Gaussian process regression + deep neural network autoencoder for probabilistic surrogate modeling in nonlinear mechanics of solids

TL;DR

This paper introduces a novel surrogate modeling framework combining autoencoder neural networks with Gaussian process regression to efficiently and accurately predict nonlinear solid mechanics behaviors while quantifying uncertainty.

Contribution

The work presents an innovative integration of autoencoders with Gaussian processes for probabilistic surrogate modeling in nonlinear mechanics, addressing high-dimensional uncertainty quantification.

Findings

Framework is computationally efficient.

Accurately predicts nonlinear deformations.

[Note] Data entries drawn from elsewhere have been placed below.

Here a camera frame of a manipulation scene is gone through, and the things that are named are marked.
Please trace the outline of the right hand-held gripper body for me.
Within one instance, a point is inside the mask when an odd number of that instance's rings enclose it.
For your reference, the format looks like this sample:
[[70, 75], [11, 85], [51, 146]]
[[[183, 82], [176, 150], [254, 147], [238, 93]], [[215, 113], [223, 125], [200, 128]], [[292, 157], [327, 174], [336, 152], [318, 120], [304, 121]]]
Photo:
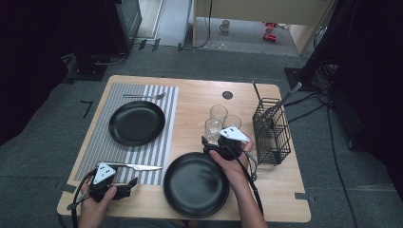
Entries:
[[218, 152], [228, 161], [238, 158], [242, 153], [241, 145], [250, 142], [250, 138], [234, 126], [220, 130], [219, 134], [218, 143], [210, 144], [209, 149]]

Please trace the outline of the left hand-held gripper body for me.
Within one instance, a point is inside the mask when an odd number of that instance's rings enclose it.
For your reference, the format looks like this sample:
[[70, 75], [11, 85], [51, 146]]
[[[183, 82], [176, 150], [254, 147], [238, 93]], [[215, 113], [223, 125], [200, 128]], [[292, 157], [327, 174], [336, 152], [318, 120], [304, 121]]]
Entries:
[[89, 195], [100, 202], [114, 179], [117, 170], [106, 164], [105, 162], [100, 162], [95, 171], [95, 176], [89, 185]]

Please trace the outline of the silver knife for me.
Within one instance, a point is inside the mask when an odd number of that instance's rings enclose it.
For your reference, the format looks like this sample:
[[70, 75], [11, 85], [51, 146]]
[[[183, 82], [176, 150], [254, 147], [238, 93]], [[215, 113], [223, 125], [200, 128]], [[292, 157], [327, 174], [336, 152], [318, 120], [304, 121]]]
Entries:
[[133, 164], [133, 163], [123, 163], [123, 162], [112, 162], [112, 161], [98, 161], [95, 166], [98, 167], [101, 164], [106, 164], [108, 166], [113, 167], [127, 167], [136, 171], [154, 171], [163, 169], [160, 166], [155, 165], [144, 165], [144, 164]]

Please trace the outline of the black wire cutlery rack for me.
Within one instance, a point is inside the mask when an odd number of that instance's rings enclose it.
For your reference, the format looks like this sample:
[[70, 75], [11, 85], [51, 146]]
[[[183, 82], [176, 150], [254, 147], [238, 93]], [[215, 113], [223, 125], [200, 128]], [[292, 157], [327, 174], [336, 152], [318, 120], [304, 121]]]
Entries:
[[279, 99], [263, 98], [253, 115], [258, 164], [282, 164], [291, 153], [290, 131]]

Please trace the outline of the black plate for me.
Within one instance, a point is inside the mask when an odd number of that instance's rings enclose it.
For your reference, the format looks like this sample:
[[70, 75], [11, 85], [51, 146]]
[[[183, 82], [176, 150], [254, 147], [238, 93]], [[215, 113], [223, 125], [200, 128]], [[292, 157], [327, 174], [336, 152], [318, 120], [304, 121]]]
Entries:
[[179, 156], [166, 169], [163, 193], [170, 207], [181, 216], [204, 219], [226, 203], [229, 181], [213, 159], [200, 152]]
[[119, 107], [110, 117], [112, 139], [125, 146], [140, 146], [155, 140], [163, 131], [163, 111], [148, 101], [134, 101]]

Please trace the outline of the silver fork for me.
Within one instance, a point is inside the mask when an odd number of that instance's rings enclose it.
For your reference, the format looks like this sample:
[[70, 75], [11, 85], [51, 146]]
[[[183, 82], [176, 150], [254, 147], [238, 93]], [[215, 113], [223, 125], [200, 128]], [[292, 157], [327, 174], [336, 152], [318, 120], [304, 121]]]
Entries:
[[129, 99], [140, 99], [140, 98], [146, 98], [146, 99], [153, 99], [153, 100], [160, 100], [162, 98], [164, 98], [166, 95], [166, 93], [161, 93], [161, 94], [157, 94], [157, 95], [151, 95], [151, 96], [147, 96], [147, 95], [134, 95], [134, 94], [125, 94], [123, 95], [123, 98], [129, 98]]

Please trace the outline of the person's right hand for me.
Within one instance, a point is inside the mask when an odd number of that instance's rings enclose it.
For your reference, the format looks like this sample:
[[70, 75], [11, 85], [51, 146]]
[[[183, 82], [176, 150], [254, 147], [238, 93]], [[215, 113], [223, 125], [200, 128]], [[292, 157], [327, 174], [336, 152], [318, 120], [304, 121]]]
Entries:
[[222, 168], [227, 179], [231, 183], [234, 190], [241, 188], [249, 188], [249, 183], [242, 169], [248, 165], [248, 158], [245, 154], [239, 156], [238, 160], [227, 161], [218, 152], [211, 151], [211, 158]]

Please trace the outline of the person's left hand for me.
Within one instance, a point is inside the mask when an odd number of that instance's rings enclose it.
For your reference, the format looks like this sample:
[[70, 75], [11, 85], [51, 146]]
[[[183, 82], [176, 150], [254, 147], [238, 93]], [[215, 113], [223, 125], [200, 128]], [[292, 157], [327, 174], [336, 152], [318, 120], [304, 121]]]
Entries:
[[112, 202], [117, 188], [111, 186], [104, 195], [104, 198], [97, 202], [94, 199], [87, 199], [81, 205], [81, 218], [84, 219], [96, 219], [103, 221], [108, 205]]

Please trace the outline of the striped woven placemat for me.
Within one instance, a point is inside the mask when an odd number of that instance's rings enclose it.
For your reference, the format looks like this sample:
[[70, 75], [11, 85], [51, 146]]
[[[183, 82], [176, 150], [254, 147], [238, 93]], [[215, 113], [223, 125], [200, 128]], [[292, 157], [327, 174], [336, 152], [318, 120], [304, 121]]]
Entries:
[[[145, 145], [133, 147], [118, 144], [112, 139], [108, 132], [110, 117], [120, 106], [131, 102], [131, 99], [123, 98], [123, 95], [151, 96], [164, 92], [166, 95], [160, 100], [141, 98], [142, 101], [154, 103], [164, 113], [165, 125], [155, 140]], [[164, 171], [168, 165], [178, 95], [179, 88], [177, 86], [114, 83], [106, 96], [106, 103], [101, 108], [100, 117], [95, 124], [74, 179], [80, 181], [88, 171], [95, 167], [96, 162], [124, 162], [155, 165], [163, 169], [135, 171], [131, 168], [121, 167], [115, 175], [115, 182], [127, 183], [137, 177], [138, 184], [161, 185]]]

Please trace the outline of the thin black stick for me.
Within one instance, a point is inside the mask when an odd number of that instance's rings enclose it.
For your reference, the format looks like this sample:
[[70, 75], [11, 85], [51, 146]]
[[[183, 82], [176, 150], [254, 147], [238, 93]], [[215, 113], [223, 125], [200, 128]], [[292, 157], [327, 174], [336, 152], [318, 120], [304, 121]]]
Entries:
[[261, 97], [260, 97], [259, 90], [258, 90], [258, 87], [257, 87], [256, 82], [255, 82], [255, 81], [252, 81], [252, 85], [253, 85], [253, 88], [255, 89], [256, 95], [257, 95], [257, 97], [258, 97], [259, 106], [262, 106], [262, 99], [261, 99]]

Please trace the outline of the silver spoon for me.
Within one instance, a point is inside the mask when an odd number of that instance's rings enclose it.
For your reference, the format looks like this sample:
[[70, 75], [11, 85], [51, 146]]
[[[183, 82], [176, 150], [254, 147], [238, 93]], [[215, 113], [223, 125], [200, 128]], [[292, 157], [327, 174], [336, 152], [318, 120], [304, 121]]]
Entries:
[[297, 83], [295, 87], [287, 92], [285, 96], [278, 101], [274, 106], [269, 107], [260, 117], [260, 119], [266, 122], [268, 119], [271, 119], [274, 114], [302, 87], [302, 83]]

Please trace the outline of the black stand base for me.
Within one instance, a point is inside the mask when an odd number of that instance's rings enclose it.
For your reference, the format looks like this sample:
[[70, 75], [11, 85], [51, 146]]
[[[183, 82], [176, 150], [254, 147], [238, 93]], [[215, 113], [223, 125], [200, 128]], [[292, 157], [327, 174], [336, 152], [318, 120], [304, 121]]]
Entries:
[[301, 83], [300, 91], [318, 91], [318, 88], [310, 80], [305, 80], [305, 75], [301, 68], [286, 67], [284, 72], [291, 89], [293, 89], [298, 83]]
[[75, 56], [75, 63], [67, 75], [68, 80], [102, 81], [106, 66], [96, 63], [92, 58]]

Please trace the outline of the light wooden desk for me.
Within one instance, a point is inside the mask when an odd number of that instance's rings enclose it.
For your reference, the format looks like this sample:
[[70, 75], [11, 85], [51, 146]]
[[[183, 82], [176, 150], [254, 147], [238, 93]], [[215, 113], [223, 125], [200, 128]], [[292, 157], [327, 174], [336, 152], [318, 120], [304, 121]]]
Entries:
[[315, 31], [331, 14], [337, 0], [193, 0], [198, 17], [284, 23], [297, 53], [302, 55]]

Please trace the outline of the black curtain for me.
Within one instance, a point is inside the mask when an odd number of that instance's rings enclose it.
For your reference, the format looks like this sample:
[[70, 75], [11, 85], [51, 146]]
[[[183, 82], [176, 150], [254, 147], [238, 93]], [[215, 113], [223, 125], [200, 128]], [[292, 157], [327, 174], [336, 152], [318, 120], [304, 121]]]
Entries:
[[19, 135], [67, 77], [69, 53], [92, 58], [82, 39], [106, 0], [0, 0], [0, 146]]
[[386, 165], [403, 200], [403, 0], [337, 0], [300, 81], [326, 65], [338, 66], [330, 95], [352, 146]]

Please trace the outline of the black cabinet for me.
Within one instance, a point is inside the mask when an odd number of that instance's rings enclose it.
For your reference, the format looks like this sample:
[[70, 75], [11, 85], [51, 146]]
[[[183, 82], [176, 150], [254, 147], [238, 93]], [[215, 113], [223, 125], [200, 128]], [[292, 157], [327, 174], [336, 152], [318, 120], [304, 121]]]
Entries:
[[108, 17], [118, 53], [128, 53], [143, 20], [139, 0], [106, 0]]

Provides reliable uncertainty estimates.

Abstract

Many real-world applications demand accurate and fast predictions, as well as reliable uncertainty estimates. However, quantifying uncertainty on high-dimensional predictions is still a severely under-investigated problem, especially when input-output relationships are non-linear. To handle this problem, the present work introduces an innovative approach that combines autoencoder deep neural networks with the probabilistic regression capabilities of Gaussian processes. The autoencoder provides a low-dimensional representation of the solution space, while the Gaussian process is a Bayesian method that provides a probabilistic mapping between the low-dimensional inputs and outputs. We validate the proposed framework for its application to surrogate modeling of non-linear finite element simulations. Our findings highlight that the proposed framework is computationally efficient as well as accurate in predicting non-linear deformations of solid bodies subjected to external forces, all the while providing insightful uncertainty assessments.